A geometrical structure whose sub-unit cells contain the same statistical characteristics as the basic unit cell is called fractal geometry. Due to unique space-filling and self-similarity, fractal geometry can be used in many fields to attain wideband and miniaturized features. They create multiple resonance response due to their repeated patterns. In the field of metamaterial absorbers, the fractal structure can be used to enhance the bandwidth of the perfect absorbers. Due to their inherent multiple resonance characteristics owing to the self-similar structures, the bandwidth of the microwave and optical devices (antennas, absorbers, and filters) can be extended [43,15,44]. By using such geometry capacitance and inductance of a resonator can be tuned to equalize the metasurface impedance with the free-space impedance. Resultantly fractal geometries provide a new degree of freedom to achieve a variation in resonance frequency without conventional physical dimensions scaling rule [45–47]. Consequently, an efficient and wideband metamaterial absorber can be designed with a more compact size.
In this paper, we aim at investigating Pythagorean-tree fractal geometry metasurface absorber operating in the THz regime. Three different fractal order structures are designed and simulated to achieve the desired goal. Finally, second order fractal geometry is selected to achieve broadband absorption behavior. It is depicted that, the designed metasurface absorber shows near-unity absorption from 8.4 - 9.7 THz and above 80% absorptivity is observed for the frequency span of 7.5 - 10 THz. Further, both the transverse electric (TE) mode and transverse magnetic (TM) mode are excited to explore the absorption properties for different oblique incidence angles of EM waves. To understand the physical mechanism of absorption, surface current density and electric field are taken up. Proposed absorber shows excellent results to oblique incidences up to 30°. By proper scaling and carefully selecting the geometrical dimensions of the proposed metasurface absorber, the absorption characteristics can be tuned to any required frequencies.
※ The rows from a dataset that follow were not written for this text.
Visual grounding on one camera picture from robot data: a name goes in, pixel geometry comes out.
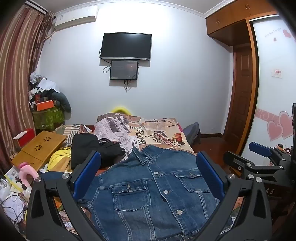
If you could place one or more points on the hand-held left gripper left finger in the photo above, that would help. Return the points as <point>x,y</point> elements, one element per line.
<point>87,171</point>

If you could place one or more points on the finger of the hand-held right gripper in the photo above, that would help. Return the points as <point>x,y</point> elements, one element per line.
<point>240,163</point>
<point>259,149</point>

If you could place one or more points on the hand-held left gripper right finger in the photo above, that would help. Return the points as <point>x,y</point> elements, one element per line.
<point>210,173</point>

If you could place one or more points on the blue denim jacket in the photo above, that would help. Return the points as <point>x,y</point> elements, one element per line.
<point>148,192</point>

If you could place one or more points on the pile of clothes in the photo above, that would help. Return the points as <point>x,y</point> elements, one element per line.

2. Designing and simulation
Figure 1 shows the schematic of unit cell of the proposed metamaterial absorber operating in the THz regime. The unit-cell of our proposed absorber is comprised of three layers with top metasurface made of assembly of gold (Au) square patches, called Pythagorean-tree fractal structure. A lossy material of Polyimide with refractive index (RI) as n = 1.68 + 0.06i [42] is used as a dielectric spacer backed by a bottom ground metallic layer of Au, which serves as back reflector. The conductivity of Au is 4×107 S/m. The thickness of top metasurface is kept as ${t_t}\; = \; 1.2\; \mathrm{\mu} m$, the thickness of the dielectric spacer as ${t_d}\; = \; 19\; \mathrm{\mu} m$, and the thickness of the back reflector is kept as tg = 2 µm.
Fig. 1. Schematic of the unit cell. (a) Top surface view (b) 3-D view and (c) Configuration of the proposed PTFMA.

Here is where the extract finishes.